The concept of process isolation led to two major divergent schools of thought on hardware security for the multitenant systems of the time—capabilities and virtual machines—both initially focused on strengthening process isolation by adding memory isolation features. Capabilities viewed secure isolation as an essential feature of the hardware and operating system, which should be available to every process [99, pp. 6-8]. Virtual machines approached secure isolation at a different level of granularity, emphasizing the ability to run an entire operating system in an isolated environment by closely replicating the behavior of physical hardware [99, pp. 8-11]. Both capabilities and virtual machines depended heavily on custom hardware implementations of their security features—the noteworthy early hardware examples for capabilities were the Chicago Magic Number Machine [37, 38], CAL-TSS [72, pp. 52-57], CAP [88, 123], IBM System/38 [14, 54], and Intel iAPX 432 [55, 49, 79, 91], and for virtual machines were the IBM M44/44X [89], CP-40/CMS and CP-67/CMS on the IBM System/360 [2, 18, 29], and VM/370 on the IBM System/370 [47, 29]. The fundamental principles of these two major divergent schools of thought continue today, as a dichotomy between modern containers [99, pp. 15-20] and modern virtual machines [99, pp. 12-15].

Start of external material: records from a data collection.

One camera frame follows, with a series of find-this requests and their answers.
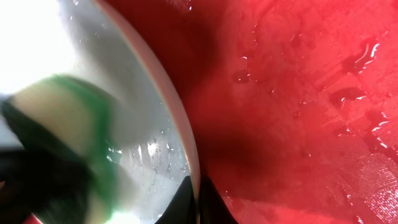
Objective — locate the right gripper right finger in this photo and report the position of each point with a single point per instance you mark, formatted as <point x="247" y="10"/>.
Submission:
<point x="212" y="208"/>

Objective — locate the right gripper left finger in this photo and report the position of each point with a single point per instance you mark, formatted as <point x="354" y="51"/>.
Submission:
<point x="181" y="209"/>

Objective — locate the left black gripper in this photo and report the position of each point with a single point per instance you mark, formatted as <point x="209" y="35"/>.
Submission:
<point x="54" y="190"/>

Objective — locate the green yellow scrub sponge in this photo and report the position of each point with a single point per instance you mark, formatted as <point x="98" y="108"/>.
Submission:
<point x="68" y="119"/>

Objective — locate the white plate top stained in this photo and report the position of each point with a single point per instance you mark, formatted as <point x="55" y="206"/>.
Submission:
<point x="152" y="144"/>

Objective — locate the red plastic tray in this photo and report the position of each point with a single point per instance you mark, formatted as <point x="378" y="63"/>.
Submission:
<point x="293" y="104"/>

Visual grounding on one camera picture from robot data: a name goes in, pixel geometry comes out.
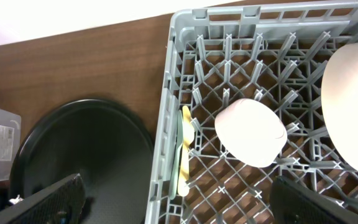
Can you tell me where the white tissue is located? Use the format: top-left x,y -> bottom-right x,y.
9,195 -> 23,205

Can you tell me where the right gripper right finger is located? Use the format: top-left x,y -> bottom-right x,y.
269,175 -> 358,224

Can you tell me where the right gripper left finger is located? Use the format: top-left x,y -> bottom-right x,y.
0,174 -> 86,224

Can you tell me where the mint green spoon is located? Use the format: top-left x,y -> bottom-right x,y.
168,110 -> 183,200

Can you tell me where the yellow spoon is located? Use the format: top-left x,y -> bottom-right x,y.
177,106 -> 195,197

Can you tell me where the grey dishwasher rack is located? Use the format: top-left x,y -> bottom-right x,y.
145,1 -> 358,223

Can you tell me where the pink bowl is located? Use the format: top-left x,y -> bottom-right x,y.
214,98 -> 288,168

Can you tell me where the round black tray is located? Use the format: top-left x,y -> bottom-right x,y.
9,99 -> 154,223

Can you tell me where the cream plate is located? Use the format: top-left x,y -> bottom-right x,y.
321,43 -> 358,171

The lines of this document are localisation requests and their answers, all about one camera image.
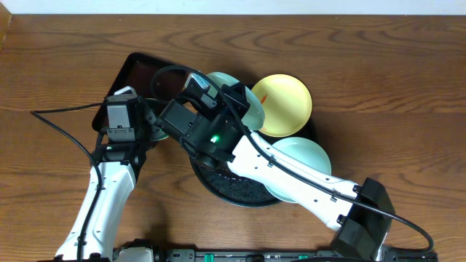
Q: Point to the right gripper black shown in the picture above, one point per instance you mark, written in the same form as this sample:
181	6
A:
239	103

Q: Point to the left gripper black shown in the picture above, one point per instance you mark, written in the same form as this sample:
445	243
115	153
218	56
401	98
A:
151	118

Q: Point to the green yellow sponge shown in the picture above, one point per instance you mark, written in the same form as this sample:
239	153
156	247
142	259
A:
160	134

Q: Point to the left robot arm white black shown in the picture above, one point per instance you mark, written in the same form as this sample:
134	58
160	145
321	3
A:
115	168

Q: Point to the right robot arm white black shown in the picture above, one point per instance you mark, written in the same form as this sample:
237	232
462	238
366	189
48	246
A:
213	133

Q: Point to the rectangular black tray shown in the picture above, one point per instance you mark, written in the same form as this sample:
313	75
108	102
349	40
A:
137	72

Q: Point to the round black tray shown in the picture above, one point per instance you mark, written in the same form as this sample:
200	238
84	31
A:
242	191

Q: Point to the yellow plate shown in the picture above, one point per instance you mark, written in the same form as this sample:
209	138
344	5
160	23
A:
286	102

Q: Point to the light green plate with stain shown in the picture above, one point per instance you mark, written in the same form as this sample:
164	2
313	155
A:
306	151

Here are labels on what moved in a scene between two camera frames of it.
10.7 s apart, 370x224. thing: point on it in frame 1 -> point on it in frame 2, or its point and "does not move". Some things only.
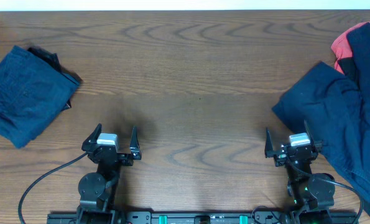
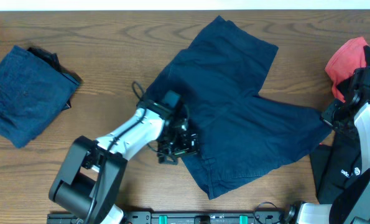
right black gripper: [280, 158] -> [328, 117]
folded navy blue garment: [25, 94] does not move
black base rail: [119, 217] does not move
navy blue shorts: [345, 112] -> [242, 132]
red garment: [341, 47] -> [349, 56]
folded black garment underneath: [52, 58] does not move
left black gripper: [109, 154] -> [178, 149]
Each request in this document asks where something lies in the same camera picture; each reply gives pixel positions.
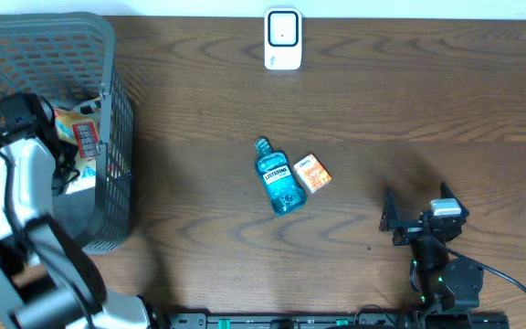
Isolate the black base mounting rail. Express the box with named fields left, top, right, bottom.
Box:
left=165, top=312, right=510, bottom=329

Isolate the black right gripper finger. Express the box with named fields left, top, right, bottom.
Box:
left=379, top=187, right=399, bottom=232
left=440, top=181, right=469, bottom=218

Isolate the white barcode scanner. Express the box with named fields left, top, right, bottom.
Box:
left=264, top=7, right=303, bottom=70

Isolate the blue Listerine mouthwash bottle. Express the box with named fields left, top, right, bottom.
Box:
left=255, top=138, right=307, bottom=216

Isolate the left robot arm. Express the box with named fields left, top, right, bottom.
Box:
left=0, top=92, right=160, bottom=329

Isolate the orange white snack bag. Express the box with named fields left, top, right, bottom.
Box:
left=54, top=97, right=101, bottom=195

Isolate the grey plastic mesh basket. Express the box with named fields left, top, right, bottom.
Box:
left=0, top=12, right=133, bottom=254

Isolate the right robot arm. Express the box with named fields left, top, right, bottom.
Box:
left=379, top=183, right=484, bottom=328

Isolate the orange Kleenex tissue pack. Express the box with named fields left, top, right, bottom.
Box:
left=294, top=154, right=331, bottom=194

# 2.3 General-purpose hardware and general-purpose operating systems

As early as the 1960s, hardware vendors recognized that designing complete custom hardware, custom operating systems, and custom application software for each generation of their products was an expensive way to approach systems development. In 1964, Amdahl

et al. [5] discussed the philosophy of "general-purpose CPU design for communicationsoriented systems" as a driving design principle for the IBM System/360. The idea led to a third key concept that survives in modern multitenant infrastructures—portability made possible by architectural stratification and standardization.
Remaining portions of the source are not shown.